◆ Problem to work on
Please copy out every line in the entries that includes the word "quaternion".

Items listed in a dataset:
----------
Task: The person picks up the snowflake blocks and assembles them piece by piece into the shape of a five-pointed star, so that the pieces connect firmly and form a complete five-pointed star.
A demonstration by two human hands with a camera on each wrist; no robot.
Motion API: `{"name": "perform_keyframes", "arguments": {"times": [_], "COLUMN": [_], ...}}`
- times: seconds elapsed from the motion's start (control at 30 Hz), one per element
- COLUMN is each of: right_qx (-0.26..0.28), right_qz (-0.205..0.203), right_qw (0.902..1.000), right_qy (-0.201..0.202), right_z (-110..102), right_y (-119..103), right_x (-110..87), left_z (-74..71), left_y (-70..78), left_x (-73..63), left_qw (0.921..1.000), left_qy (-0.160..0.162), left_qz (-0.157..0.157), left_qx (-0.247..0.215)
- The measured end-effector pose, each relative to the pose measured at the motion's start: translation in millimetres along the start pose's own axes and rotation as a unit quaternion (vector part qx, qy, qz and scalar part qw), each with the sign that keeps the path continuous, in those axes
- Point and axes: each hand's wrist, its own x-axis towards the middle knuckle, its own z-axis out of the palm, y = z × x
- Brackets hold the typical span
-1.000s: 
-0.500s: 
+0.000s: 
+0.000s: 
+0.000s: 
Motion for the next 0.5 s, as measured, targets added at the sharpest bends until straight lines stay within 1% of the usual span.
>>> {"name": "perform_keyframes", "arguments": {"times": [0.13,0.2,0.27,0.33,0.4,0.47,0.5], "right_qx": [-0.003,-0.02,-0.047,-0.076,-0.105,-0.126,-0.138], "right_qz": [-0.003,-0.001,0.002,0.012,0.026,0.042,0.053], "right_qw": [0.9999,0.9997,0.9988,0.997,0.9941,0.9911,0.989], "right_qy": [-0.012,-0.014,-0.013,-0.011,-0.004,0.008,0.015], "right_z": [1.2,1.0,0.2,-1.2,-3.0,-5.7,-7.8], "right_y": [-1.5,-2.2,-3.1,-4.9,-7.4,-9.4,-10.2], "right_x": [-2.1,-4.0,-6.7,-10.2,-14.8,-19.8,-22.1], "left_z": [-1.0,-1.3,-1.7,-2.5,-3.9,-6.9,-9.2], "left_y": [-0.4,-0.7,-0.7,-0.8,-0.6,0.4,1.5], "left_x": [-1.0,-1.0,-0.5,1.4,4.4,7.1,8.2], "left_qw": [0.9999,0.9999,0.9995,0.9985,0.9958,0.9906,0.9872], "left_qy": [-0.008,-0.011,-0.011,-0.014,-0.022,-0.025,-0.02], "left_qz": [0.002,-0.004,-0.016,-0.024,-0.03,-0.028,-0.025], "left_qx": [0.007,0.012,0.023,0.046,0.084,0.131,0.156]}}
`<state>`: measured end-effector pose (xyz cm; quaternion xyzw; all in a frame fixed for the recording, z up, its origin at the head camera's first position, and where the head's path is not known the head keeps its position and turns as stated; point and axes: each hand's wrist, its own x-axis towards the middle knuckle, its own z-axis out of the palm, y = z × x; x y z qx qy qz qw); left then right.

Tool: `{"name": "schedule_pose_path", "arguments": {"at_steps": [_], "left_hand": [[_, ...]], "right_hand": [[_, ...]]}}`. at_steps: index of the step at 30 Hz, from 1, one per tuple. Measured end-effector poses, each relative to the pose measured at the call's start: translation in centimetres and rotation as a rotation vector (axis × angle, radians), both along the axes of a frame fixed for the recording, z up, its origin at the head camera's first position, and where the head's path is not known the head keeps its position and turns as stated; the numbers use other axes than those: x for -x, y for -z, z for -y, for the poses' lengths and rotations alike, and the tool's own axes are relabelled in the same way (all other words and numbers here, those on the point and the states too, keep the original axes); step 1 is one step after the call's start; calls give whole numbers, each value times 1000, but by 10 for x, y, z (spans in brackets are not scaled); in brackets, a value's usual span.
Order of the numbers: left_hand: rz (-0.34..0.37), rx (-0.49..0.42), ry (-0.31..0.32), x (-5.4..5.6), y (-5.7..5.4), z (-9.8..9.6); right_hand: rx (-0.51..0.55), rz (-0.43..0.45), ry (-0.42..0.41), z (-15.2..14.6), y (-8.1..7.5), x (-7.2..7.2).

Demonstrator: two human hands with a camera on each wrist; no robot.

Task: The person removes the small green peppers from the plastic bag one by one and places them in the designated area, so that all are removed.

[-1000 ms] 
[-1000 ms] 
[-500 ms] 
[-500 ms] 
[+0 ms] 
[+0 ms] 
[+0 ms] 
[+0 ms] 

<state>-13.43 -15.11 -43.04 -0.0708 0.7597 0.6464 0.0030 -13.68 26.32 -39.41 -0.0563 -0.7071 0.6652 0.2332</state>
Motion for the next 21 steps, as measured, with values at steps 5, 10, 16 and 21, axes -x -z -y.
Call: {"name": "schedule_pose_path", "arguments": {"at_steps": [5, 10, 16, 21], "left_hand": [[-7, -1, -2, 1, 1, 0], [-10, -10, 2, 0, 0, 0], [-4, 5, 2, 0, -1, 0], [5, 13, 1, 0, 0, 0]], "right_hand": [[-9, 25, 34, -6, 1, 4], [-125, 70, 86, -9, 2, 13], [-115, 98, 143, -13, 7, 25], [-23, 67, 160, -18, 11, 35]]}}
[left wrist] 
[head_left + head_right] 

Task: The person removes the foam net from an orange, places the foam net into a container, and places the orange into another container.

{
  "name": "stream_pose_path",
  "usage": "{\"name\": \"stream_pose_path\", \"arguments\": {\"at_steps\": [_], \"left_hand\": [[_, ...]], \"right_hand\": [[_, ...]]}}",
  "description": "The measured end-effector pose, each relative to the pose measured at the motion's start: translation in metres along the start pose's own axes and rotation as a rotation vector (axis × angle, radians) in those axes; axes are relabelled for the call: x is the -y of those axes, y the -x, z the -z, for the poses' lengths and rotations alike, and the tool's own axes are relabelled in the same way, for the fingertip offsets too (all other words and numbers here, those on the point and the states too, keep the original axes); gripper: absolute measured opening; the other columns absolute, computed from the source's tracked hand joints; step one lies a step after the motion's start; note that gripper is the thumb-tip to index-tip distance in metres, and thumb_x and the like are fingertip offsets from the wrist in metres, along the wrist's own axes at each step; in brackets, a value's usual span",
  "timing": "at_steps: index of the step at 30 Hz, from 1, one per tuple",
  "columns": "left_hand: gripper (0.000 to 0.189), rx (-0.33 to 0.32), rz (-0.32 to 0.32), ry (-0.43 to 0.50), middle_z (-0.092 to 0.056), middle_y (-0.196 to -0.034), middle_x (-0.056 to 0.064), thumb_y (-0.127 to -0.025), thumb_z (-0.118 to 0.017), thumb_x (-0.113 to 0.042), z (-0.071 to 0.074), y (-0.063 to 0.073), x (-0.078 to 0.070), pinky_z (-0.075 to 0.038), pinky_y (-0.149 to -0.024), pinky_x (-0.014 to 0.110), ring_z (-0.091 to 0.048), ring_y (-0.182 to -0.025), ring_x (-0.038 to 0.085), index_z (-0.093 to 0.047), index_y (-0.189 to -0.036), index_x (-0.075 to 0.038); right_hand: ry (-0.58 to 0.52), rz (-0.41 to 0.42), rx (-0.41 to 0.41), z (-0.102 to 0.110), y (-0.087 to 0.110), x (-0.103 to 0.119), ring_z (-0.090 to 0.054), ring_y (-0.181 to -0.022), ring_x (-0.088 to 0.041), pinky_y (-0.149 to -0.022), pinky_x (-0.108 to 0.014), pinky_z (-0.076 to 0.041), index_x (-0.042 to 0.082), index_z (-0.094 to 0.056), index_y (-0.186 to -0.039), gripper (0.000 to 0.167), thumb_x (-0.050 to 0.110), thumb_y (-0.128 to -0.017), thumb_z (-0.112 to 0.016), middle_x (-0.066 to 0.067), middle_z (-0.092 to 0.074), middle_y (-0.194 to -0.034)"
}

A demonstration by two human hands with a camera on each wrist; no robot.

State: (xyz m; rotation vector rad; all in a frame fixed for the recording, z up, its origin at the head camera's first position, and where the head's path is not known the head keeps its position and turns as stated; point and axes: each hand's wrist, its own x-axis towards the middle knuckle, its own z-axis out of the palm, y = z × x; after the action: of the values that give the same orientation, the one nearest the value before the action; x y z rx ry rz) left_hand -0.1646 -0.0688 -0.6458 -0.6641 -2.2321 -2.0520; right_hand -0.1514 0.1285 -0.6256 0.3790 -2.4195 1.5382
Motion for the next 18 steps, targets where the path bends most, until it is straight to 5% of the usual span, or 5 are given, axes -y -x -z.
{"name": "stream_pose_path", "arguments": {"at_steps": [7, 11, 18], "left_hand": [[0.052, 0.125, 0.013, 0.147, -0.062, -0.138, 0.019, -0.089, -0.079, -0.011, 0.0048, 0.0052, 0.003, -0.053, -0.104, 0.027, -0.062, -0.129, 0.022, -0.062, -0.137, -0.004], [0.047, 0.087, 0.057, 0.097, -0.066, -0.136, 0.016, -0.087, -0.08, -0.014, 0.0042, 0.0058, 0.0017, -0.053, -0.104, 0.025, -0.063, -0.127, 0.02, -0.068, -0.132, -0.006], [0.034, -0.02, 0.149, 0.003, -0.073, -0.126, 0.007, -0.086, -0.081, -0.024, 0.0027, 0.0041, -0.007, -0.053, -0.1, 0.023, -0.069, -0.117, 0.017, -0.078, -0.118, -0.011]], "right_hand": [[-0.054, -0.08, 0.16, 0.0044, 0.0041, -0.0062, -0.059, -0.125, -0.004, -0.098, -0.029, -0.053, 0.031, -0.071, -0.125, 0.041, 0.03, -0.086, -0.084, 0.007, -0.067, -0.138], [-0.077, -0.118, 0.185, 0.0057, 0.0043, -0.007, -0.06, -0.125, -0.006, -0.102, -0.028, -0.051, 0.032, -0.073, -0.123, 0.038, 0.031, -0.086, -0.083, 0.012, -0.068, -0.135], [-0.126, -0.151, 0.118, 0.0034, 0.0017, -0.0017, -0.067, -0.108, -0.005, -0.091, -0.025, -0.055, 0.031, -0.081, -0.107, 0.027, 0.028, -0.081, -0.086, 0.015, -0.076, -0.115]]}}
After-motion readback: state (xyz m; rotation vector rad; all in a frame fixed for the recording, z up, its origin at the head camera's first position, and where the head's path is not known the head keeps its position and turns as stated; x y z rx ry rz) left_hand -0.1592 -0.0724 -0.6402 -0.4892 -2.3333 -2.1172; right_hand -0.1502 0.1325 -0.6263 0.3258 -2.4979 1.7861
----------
◆ Solution
- The measured end-effector pose, each relative to the pose measured at the motion's start: translation in millimetres along the start pose's own axes and rotation as a unit quaternion (vector part qx, qy, qz and scalar part qw), each with the sign that keeps the path continuous, in those axes
`<state>`: measured end-effector pose (xyz cm; quaternion xyzw; all in a frame fixed for the recording, z up, its origin at the head camera's first position, and where the head's path is not known the head keeps its position and turns as stated; point and axes: each hand's wrist, its own x-axis towards the middle knuckle, its own z-axis out of the palm, y = z × x; x y z qx qy qz qw); left then right.

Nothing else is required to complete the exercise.